## Stored items from a collection
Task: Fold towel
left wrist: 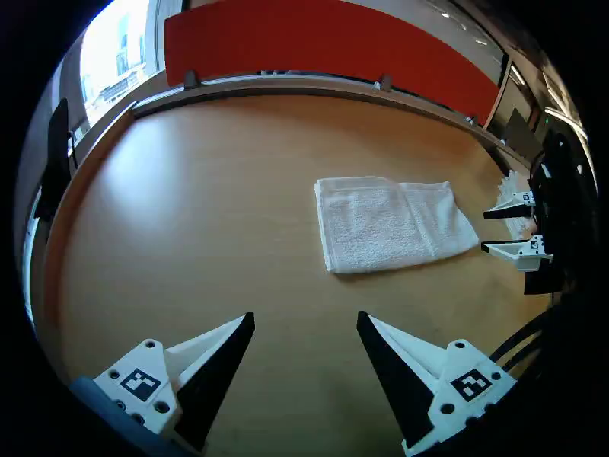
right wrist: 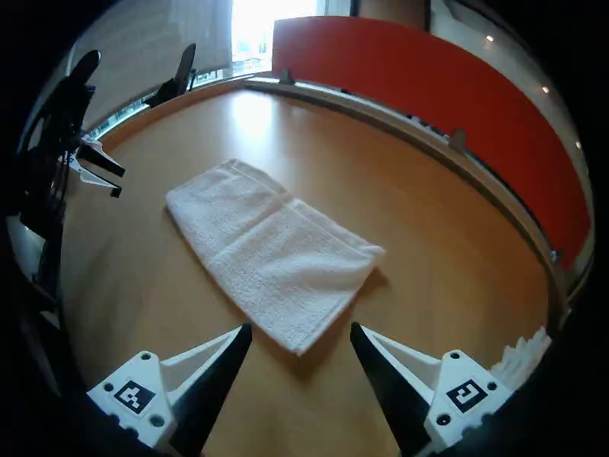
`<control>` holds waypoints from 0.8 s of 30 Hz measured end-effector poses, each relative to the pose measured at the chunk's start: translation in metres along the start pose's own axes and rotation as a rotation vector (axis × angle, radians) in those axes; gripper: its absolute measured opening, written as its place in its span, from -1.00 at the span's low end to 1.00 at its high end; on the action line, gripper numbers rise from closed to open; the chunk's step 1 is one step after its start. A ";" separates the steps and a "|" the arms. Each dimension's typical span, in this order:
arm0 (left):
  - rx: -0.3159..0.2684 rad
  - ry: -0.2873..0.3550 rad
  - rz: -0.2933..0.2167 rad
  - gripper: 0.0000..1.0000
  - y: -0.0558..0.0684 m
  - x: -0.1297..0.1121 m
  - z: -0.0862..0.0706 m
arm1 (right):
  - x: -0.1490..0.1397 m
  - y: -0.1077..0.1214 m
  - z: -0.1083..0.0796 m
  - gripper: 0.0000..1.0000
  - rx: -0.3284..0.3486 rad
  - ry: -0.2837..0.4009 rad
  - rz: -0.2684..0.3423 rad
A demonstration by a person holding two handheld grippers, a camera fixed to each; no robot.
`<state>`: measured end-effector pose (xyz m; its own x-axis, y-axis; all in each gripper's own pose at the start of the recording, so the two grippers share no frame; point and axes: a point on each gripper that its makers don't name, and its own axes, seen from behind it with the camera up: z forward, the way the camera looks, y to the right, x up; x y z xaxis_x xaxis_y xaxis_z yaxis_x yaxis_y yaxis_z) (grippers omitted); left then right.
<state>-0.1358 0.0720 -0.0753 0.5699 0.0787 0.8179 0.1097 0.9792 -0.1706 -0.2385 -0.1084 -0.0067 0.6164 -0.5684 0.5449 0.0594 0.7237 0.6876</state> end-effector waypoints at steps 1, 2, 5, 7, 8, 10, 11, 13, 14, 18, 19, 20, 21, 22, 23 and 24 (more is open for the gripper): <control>0.002 -0.001 -0.004 1.00 -0.001 -0.002 -0.001 | -0.001 0.000 0.001 1.00 0.001 -0.003 -0.001; 0.003 -0.001 -0.008 1.00 -0.002 -0.003 -0.003 | -0.002 0.000 0.002 1.00 0.002 -0.006 -0.003; 0.010 -0.005 -0.019 1.00 -0.005 -0.009 -0.007 | -0.007 -0.001 0.004 1.00 0.006 -0.016 -0.008; 0.014 -0.007 -0.025 1.00 -0.007 -0.013 -0.010 | -0.010 -0.002 0.005 1.00 0.010 -0.023 -0.011; 0.016 -0.008 -0.028 1.00 -0.008 -0.015 -0.011 | -0.012 -0.003 0.006 0.99 0.012 -0.026 -0.012; 0.020 -0.009 -0.034 1.00 -0.009 -0.018 -0.014 | -0.016 -0.003 0.006 0.93 0.015 -0.034 -0.015; 0.021 -0.009 -0.037 1.00 -0.010 -0.019 -0.015 | -0.018 -0.004 0.007 0.90 0.016 -0.038 -0.016; 0.024 -0.011 -0.041 1.00 -0.011 -0.021 -0.017 | -0.021 -0.002 0.008 0.80 0.014 -0.045 -0.017; 0.025 -0.011 -0.044 1.00 -0.012 -0.023 -0.018 | -0.022 -0.002 0.008 0.74 0.012 -0.049 -0.017; 0.031 -0.015 -0.052 1.00 -0.015 -0.028 -0.021 | -0.026 0.001 0.011 0.46 0.013 -0.063 -0.012; 0.032 -0.016 -0.054 1.00 -0.016 -0.029 -0.022 | -0.027 0.000 0.011 0.38 0.018 -0.068 -0.010; 0.033 -0.017 -0.056 1.00 -0.016 -0.030 -0.023 | -0.028 -0.001 0.012 0.31 0.024 -0.073 -0.008; 0.035 -0.019 -0.058 1.00 -0.017 -0.032 -0.023 | -0.029 -0.001 0.012 0.21 0.030 -0.079 -0.007; 0.036 -0.020 -0.060 1.00 -0.018 -0.033 -0.023 | -0.031 -0.002 0.013 0.13 0.035 -0.085 -0.005; 0.037 -0.021 -0.062 1.00 -0.018 -0.034 -0.024 | -0.032 -0.002 0.013 0.08 0.040 -0.091 -0.004; 0.038 -0.022 -0.065 1.00 -0.019 -0.035 -0.024 | -0.033 -0.003 0.014 0.01 0.044 -0.096 -0.003</control>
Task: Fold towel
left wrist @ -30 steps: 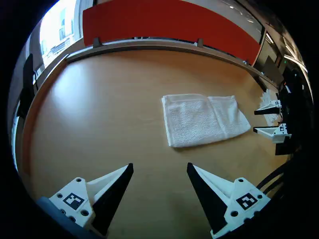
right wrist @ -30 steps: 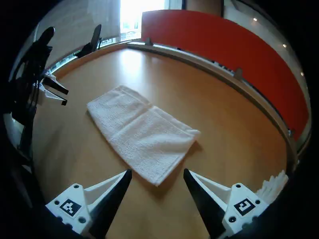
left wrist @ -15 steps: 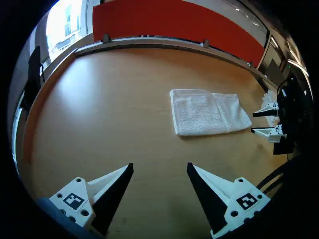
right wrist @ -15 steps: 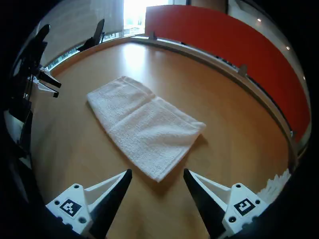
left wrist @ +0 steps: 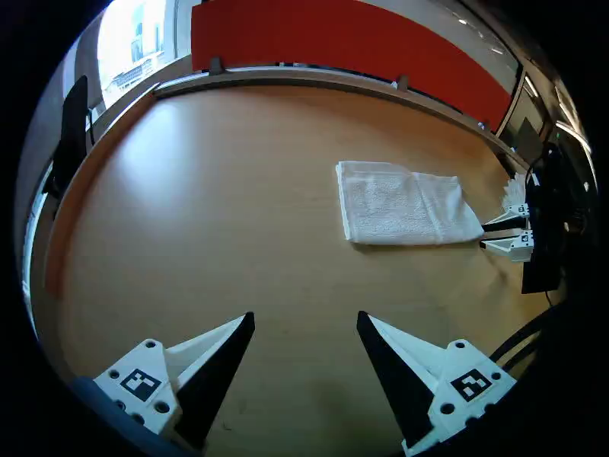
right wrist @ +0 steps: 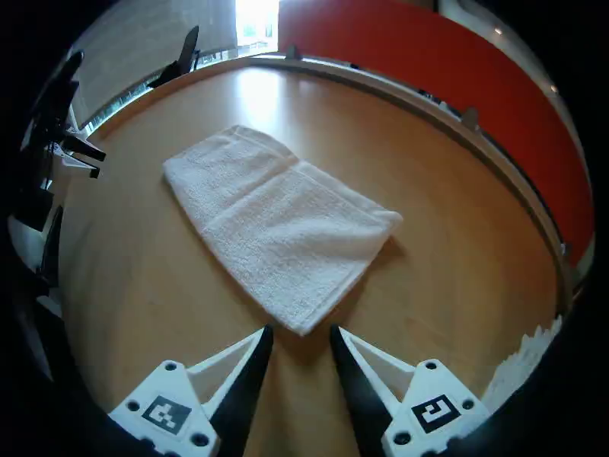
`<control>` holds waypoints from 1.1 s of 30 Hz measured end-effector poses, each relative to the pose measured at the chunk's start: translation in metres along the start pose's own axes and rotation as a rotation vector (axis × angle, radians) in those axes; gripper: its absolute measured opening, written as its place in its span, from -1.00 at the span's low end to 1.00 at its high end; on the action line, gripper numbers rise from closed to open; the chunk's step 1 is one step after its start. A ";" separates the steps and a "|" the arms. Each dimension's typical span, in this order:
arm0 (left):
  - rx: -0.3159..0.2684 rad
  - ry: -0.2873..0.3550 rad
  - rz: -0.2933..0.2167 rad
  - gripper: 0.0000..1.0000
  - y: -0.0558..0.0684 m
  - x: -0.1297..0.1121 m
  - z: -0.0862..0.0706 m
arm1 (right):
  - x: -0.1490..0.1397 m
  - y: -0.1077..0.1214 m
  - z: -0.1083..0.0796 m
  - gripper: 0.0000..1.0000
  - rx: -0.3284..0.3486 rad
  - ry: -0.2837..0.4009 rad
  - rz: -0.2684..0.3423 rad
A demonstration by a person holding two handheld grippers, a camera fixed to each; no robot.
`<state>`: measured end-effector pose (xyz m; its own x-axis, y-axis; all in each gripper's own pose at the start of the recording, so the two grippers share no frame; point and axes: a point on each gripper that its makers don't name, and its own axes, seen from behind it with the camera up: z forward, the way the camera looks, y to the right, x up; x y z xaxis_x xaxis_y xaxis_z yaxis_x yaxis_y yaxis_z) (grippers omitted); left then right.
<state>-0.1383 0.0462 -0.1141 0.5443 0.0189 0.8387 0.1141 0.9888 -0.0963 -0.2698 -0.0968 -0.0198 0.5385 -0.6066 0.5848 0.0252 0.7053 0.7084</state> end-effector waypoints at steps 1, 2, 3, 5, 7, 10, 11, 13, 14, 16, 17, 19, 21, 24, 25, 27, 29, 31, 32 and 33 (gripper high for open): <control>0.001 -0.001 -0.002 1.00 -0.001 -0.001 0.000 | 0.000 0.000 0.001 -0.06 0.000 -0.001 0.000; 0.002 -0.002 -0.003 1.00 -0.001 -0.002 -0.001 | 0.000 0.001 0.001 -0.12 0.001 -0.002 0.000; 0.003 -0.002 -0.005 1.00 -0.002 -0.002 -0.001 | -0.001 0.001 0.001 -0.17 0.001 -0.002 0.000; 0.004 -0.003 -0.007 1.00 -0.003 -0.003 -0.002 | 0.000 0.001 0.001 -0.26 0.003 -0.001 0.001; 0.004 -0.004 -0.007 1.00 -0.003 -0.004 -0.002 | 0.000 0.000 0.001 -0.35 0.008 0.000 0.001; 0.006 -0.006 -0.008 1.00 -0.004 -0.006 -0.002 | 0.000 -0.001 0.001 -0.37 0.015 0.001 -0.001; 0.007 -0.007 -0.008 1.00 -0.004 -0.006 -0.002 | 0.000 -0.001 0.001 -0.39 0.017 0.002 -0.003; 0.008 -0.008 -0.009 1.00 -0.004 -0.006 -0.002 | 0.001 -0.001 0.001 -0.43 0.017 0.004 -0.007; 0.008 -0.009 -0.009 1.00 -0.004 -0.007 -0.002 | 0.001 -0.001 0.001 -0.44 0.016 0.005 -0.008; 0.007 -0.010 -0.011 1.00 -0.004 -0.007 -0.002 | 0.002 0.000 0.000 -0.51 0.017 0.005 -0.009; 0.007 -0.011 -0.012 1.00 -0.004 -0.007 -0.002 | 0.002 0.000 0.000 -0.59 0.018 0.004 -0.009; 0.007 -0.012 -0.013 1.00 -0.004 -0.008 -0.002 | 0.002 0.000 0.000 -0.74 0.019 0.001 -0.004; 0.007 -0.013 -0.015 1.00 -0.004 -0.008 -0.002 | 0.001 0.000 0.000 -0.86 0.019 0.000 0.002; 0.007 -0.013 -0.015 1.00 -0.003 -0.009 -0.002 | 0.003 0.000 -0.001 -0.90 0.021 0.004 0.008; 0.007 -0.014 -0.016 1.00 -0.003 -0.009 -0.002 | 0.003 0.000 -0.002 -0.90 0.020 0.005 0.007; 0.007 -0.014 -0.017 1.00 -0.003 -0.009 -0.002 | 0.004 0.001 -0.003 -0.90 0.017 0.008 0.004; 0.007 -0.015 -0.018 1.00 -0.004 -0.010 -0.002 | 0.005 0.002 -0.004 -0.90 0.012 0.010 -0.001; 0.007 -0.015 -0.020 1.00 -0.004 -0.010 -0.002 | 0.007 0.003 -0.006 -0.90 0.004 0.013 -0.006; 0.007 -0.015 -0.021 1.00 -0.004 -0.010 -0.003 | 0.008 0.004 -0.007 -0.90 0.000 0.015 -0.008; 0.008 -0.015 -0.022 1.00 -0.005 -0.010 -0.003 | 0.010 0.005 -0.009 -0.90 -0.004 0.018 -0.011</control>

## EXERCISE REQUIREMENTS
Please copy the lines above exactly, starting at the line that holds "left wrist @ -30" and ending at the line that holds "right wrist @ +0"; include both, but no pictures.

## SOLVED EXERCISE
left wrist @ -30 steps: 
right wrist @ -30 steps: 
left wrist @ -15 steps: 
right wrist @ -15 steps: 
left wrist @ +0 steps: 
right wrist @ +0 steps: 

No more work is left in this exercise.